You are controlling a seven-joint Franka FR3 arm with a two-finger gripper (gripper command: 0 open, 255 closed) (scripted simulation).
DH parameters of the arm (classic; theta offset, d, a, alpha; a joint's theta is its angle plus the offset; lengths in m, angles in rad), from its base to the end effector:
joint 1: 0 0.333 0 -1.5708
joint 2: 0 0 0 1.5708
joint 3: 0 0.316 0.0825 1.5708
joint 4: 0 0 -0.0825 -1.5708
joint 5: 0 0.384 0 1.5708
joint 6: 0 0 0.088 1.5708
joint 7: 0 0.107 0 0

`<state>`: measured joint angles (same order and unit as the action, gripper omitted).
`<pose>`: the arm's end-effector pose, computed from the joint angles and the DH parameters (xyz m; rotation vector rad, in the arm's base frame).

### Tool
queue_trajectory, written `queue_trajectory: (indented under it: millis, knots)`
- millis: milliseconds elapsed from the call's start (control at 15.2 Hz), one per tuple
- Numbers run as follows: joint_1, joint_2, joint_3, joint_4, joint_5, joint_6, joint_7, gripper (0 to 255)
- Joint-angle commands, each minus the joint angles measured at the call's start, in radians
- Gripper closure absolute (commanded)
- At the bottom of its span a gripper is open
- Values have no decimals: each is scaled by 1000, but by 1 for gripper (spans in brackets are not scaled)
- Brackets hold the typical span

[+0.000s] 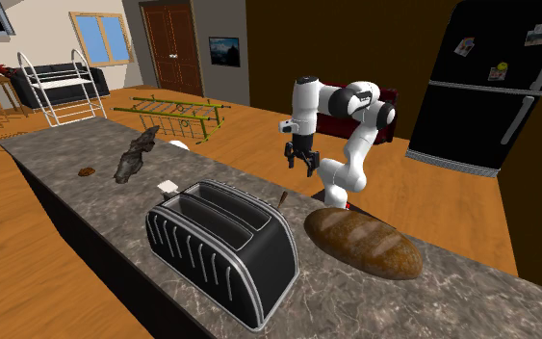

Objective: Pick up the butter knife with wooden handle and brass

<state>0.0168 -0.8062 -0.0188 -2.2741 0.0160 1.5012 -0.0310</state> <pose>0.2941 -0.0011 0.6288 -3.1116 -0.0559 -0.0523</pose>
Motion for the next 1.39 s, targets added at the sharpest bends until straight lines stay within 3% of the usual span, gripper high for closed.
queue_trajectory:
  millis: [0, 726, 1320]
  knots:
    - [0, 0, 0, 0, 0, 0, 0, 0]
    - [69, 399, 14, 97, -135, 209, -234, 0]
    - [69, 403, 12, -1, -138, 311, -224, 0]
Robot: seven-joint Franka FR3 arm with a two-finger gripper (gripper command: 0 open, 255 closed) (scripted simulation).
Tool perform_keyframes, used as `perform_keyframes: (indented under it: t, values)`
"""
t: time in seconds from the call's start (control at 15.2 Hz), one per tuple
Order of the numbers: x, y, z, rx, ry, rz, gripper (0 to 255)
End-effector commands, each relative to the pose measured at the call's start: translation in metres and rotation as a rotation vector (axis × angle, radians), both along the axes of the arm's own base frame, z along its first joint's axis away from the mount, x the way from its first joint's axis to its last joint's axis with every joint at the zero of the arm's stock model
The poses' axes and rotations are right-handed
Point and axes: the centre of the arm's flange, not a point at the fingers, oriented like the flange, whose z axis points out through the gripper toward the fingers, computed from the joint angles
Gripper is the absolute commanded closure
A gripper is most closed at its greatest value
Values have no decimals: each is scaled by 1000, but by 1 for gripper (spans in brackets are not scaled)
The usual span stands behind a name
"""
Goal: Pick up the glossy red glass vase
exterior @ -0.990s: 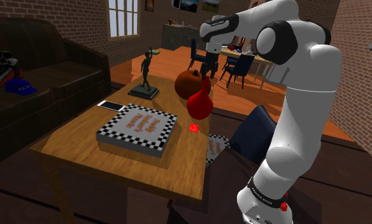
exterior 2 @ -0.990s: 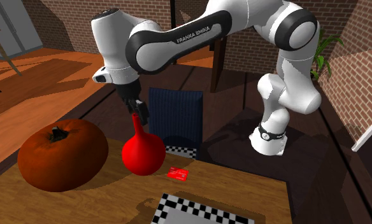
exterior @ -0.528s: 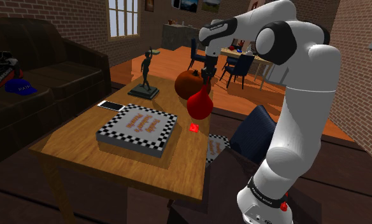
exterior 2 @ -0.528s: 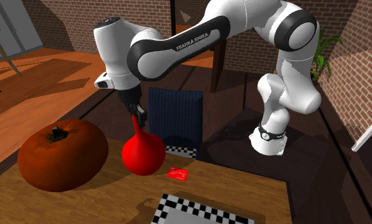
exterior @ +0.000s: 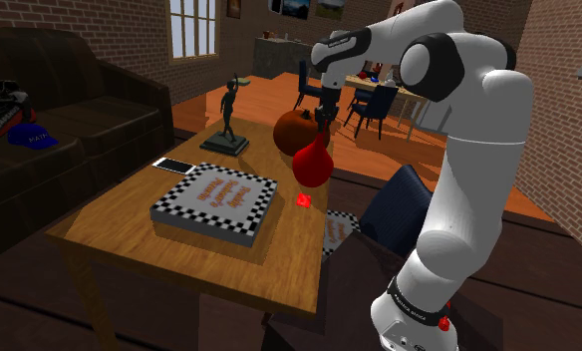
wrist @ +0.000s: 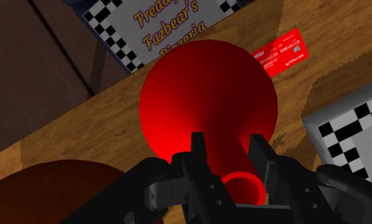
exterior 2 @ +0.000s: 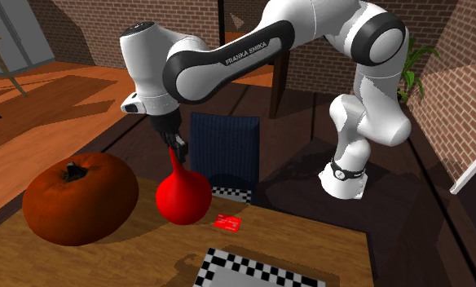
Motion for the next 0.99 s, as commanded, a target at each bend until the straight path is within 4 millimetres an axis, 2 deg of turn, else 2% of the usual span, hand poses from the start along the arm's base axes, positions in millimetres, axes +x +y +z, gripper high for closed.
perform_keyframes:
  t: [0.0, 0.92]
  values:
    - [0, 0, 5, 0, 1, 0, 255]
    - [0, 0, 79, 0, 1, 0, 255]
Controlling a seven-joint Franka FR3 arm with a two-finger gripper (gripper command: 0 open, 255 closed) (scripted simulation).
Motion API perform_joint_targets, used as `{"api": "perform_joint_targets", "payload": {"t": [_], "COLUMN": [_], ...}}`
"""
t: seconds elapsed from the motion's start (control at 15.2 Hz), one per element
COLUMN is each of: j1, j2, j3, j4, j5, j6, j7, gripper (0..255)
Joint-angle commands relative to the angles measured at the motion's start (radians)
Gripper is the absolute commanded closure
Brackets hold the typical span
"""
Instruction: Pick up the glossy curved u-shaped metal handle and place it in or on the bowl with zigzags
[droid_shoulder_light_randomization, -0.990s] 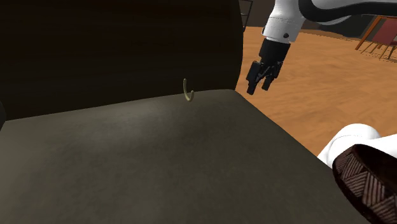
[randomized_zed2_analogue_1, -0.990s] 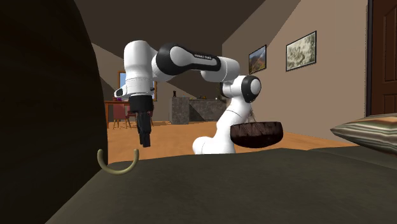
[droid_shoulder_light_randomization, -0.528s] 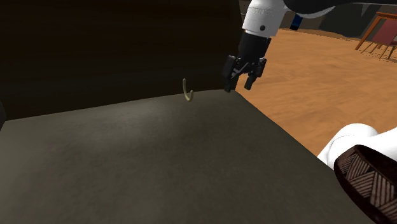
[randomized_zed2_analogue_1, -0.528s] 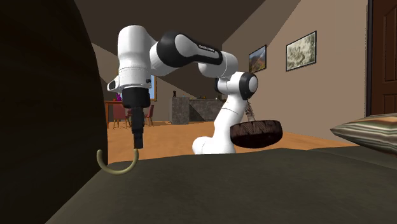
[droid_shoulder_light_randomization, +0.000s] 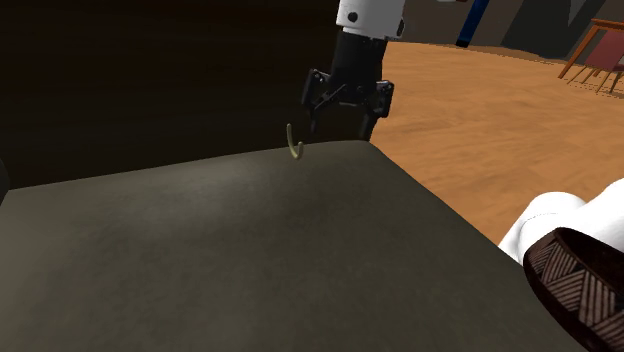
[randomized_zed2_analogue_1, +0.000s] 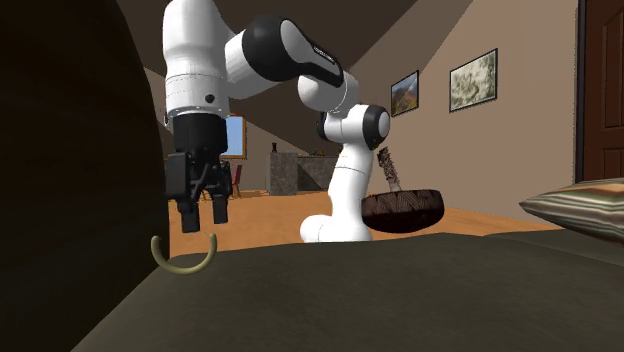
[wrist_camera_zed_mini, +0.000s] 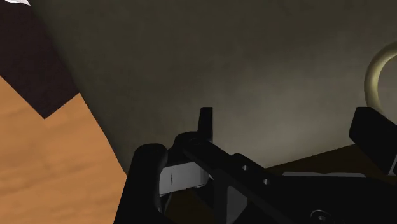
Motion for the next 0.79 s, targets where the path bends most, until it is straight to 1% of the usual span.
{"api": "perform_joint_targets", "payload": {"t": [0.0, 0.13, 0.2, 0.4, 0.66, 0.73], "j1": [0.049, 0.087, 0.098, 0.138, 0.215, 0.232], "j2": [0.079, 0.148, 0.151, 0.153, 0.162, 0.163], "j3": [0.012, 0.012, 0.003, -0.025, -0.085, -0.100], "j4": [0.071, 0.147, 0.149, 0.109, 0.052, 0.052], "j5": [-0.024, -0.052, -0.056, -0.062, -0.077, -0.081], "j6": [0.096, 0.102, 0.102, 0.144, 0.207, 0.208], "j7": [-0.225, -0.153, -0.149, -0.143, -0.131, -0.128], "gripper": [0, 0, 0, 0, 0, 0]}}
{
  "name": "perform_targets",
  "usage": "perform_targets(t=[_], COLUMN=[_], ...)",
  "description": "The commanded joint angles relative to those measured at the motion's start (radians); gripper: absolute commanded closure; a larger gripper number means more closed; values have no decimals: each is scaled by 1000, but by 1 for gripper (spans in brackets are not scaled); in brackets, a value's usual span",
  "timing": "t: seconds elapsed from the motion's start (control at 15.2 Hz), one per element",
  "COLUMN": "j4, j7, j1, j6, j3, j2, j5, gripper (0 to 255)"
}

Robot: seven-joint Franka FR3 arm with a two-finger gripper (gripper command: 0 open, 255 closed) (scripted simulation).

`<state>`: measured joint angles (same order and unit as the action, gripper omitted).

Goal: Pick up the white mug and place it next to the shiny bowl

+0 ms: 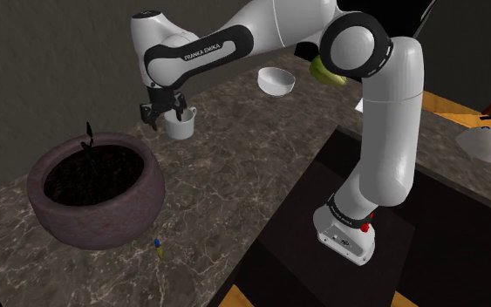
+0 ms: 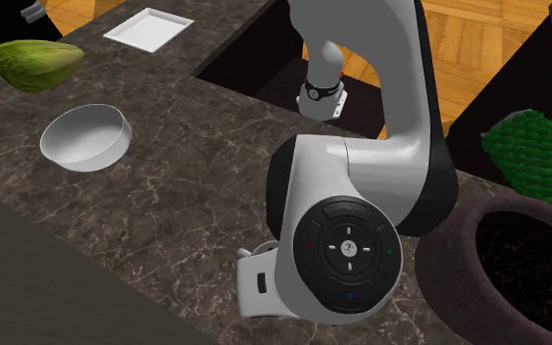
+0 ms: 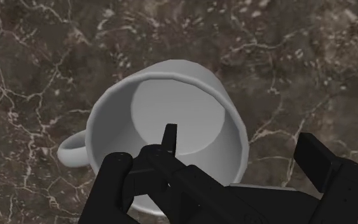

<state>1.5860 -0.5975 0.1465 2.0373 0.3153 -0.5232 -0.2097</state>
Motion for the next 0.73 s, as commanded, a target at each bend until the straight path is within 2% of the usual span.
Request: perform_targets(t=[0.0, 0.46, 0.53, 0.66], j4=[6, 5, 5, 5], j7=[0, 0, 0, 0], j1=[-1, -1, -1, -1], j6=[10, 9, 9, 9], j3=[-1, -1, -1, -1], j2=[-4, -4, -4, -4], j5=[-2, -2, -2, -2], gripper=[0, 0, 255, 255])
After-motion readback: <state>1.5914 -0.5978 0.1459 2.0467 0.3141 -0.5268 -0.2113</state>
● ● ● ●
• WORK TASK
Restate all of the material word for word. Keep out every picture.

• WRITTEN ANSWER
You are controlling a seven-joint Franka FR3 arm with a two-finger gripper (gripper command: 0 open, 255 closed) (scripted simulation).
DH parameters of the arm (classic; theta offset, d, a, alpha; a joint's theta is its angle plus the offset; lengths in m, angles in rad), from its base to the end effector:
joint 1: 0 0.333 0 -1.5708
joint 2: 0 0 0 1.5708
joint 3: 0 0.316 0.0825 1.5708
joint 4: 0 0 -0.0825 -1.5708
joint 5: 0 0.384 0 1.5708
joint 6: 0 0 0.088 1.5708
joint 7: 0 0.107 0 0

`<state>`: measured joint angles (same order and unit as the action, gripper omitted).
`<pose>`: the arm's end-effector pose, computed from the joint angles and the DH parameters (xyz m; rotation vector rad, in the arm's base frame).

### Tool
queue_trajectory, written `queue_trajectory: (indented under it: millis, knots)`
- millis: milliseconds elapsed from the call's start (control at 15.2 Hz), one per tuple
- Numbers run as follows: joint_1, joint_2, joint_3, joint_4, joint_5, joint_6, joint_7, gripper (0 to 255)
- Joint-angle commands, each minus the joint angles measured at the call's start, in radians
- Gripper closure absolute (commanded)
- At the bottom of its span a gripper is open
- Values have no decimals: each is scaled by 1000, but by 1 for gripper (spans in brackets are not scaled)
- Brackets hold the typical span

[+0.000s] 

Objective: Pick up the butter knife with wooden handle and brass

<state>0.0168 -0.8062 -0.0188 -2.2741 0.0160 1.5012 -0.0310</state> <pose>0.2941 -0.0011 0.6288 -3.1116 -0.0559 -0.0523</pose>
Motion for the next 1.39 s, targets added at the sharpest bends until straight lines stay within 3% of the usual span, gripper high for closed.
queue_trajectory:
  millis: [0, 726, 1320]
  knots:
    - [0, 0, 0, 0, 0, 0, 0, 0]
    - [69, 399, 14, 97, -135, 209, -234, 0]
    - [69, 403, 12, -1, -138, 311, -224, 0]
Robot: seven-joint Franka FR3 arm with a two-finger gripper (gripper command: 0 open, 255 closed) (scripted simulation).
Tool perform_keyframes, used as `perform_keyframes: (indented under it: t, values)`
"""
t: time in seconds from the call's start (control at 15.2 Hz), one per tuple
Order of the numbers: x, y, z, rx, ry, rz, gripper (0 to 255)
End-effector commands, each relative to the pose measured at the call's start: translation in metres and rotation as a rotation vector (axis × angle, radians), both along the axes of the arm's own base frame, z along its first joint's axis away from the mount, x the way from its first joint's axis to its last joint's axis with every joint at the zero of the arm's stock model
The poses' axes and rotations are right-handed
Point and axes: the centre of the arm's flange, not a point at the fingers, oriented like the flange, whose z axis points out through the gripper toward the fingers, computed from the joint angles
Gripper is the absolute commanded closure
A gripper is most closed at its greatest value
Values have no decimals: each is scaled by 1000, but by 1 for gripper (spans in brackets are not scaled)
The usual span stands behind a name
"""
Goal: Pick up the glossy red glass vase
exterior @ -0.990s: 
exterior 2 @ -0.990s: 
exterior @ -0.528s: 
exterior 2 @ -0.528s: 
exterior @ +0.000s: 
wrist @ +0.000s: 
exterior 2 @ +0.000s: 
Motion for the next 0.99 s, as commanded, a target at each bend until the straight path is within 4 millimetres an axis, 2 deg of turn, else 2% of the usual span, hand poses from the start along the arm's base axes, positions in millimetres, axes +x +y +z, gripper high for closed.
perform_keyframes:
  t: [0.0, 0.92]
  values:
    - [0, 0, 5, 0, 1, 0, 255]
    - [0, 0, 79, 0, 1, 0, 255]
Controlling a seven-joint Franka FR3 arm with a two-finger gripper (gripper command: 0 open, 255 closed) (scripted simulation).
Motion API perform_joint_targets, used as `{"api": "perform_joint_targets", "payload": {"t": [_], "COLUMN": [_], ...}}`
"""
t: seconds elapsed from the motion's start (control at 15.2 Hz), one per element
COLUMN is each of: j1, j2, j3, j4, j5, j6, j7, gripper (0..255)
Joint-angle commands relative to the angles measured at the motion's start (radians)
Gripper is the absolute commanded closure
Brackets hold the typical span
"""
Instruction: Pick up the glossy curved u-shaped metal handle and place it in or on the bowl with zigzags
[droid_shoulder_light_randomization, -0.990s] 
[randomized_zed2_analogue_1, -0.990s] 
[droid_shoulder_light_randomization, -0.528s] 
[randomized_zed2_analogue_1, -0.528s] 
[droid_shoulder_light_randomization, +0.000s] 
[randomized_zed2_analogue_1, +0.000s] 
[wrist_camera_zed_mini, +0.000s] 
Motion for the next 0.79 s, targets where the path bends most, until it is straight to 1% of the usual span.
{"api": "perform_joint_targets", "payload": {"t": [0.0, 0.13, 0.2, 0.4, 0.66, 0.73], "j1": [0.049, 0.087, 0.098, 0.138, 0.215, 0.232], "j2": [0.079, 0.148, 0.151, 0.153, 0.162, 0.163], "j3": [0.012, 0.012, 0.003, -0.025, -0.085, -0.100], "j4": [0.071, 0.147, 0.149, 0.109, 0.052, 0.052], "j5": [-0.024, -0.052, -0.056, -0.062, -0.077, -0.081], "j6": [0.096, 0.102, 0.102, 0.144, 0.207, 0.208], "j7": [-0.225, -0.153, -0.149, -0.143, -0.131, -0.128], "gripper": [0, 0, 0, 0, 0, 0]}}
{
  "name": "perform_targets",
  "usage": "perform_targets(t=[_], COLUMN=[_], ...)",
  "description": "The commanded joint angles relative to those measured at the motion's start (radians); gripper: absolute commanded closure; a larger gripper number means more closed; values have no decimals: each is scaled by 1000, but by 1 for gripper (spans in brackets are not scaled); in brackets, a value's usual span",
  "timing": "t: seconds elapsed from the motion's start (control at 15.2 Hz), one per element",
  "COLUMN": "j4, j7, j1, j6, j3, j2, j5, gripper (0 to 255)"
}

Robot: seven-joint Franka FR3 arm with a two-finger gripper (gripper command: 0 open, 255 closed) (scripted simulation).

`<state>`: measured joint angles (same order and unit as the action, gripper omitted).

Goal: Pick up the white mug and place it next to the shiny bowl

+0 ms: 
+0 ms: 
+0 ms: 

<state>1.5860 -0.5975 0.1465 2.0373 0.3153 -0.5232 -0.2097</state>
Motion for the next 0.73 s, as commanded, a target at each bend until the straight path is within 2% of the usual span.
Request: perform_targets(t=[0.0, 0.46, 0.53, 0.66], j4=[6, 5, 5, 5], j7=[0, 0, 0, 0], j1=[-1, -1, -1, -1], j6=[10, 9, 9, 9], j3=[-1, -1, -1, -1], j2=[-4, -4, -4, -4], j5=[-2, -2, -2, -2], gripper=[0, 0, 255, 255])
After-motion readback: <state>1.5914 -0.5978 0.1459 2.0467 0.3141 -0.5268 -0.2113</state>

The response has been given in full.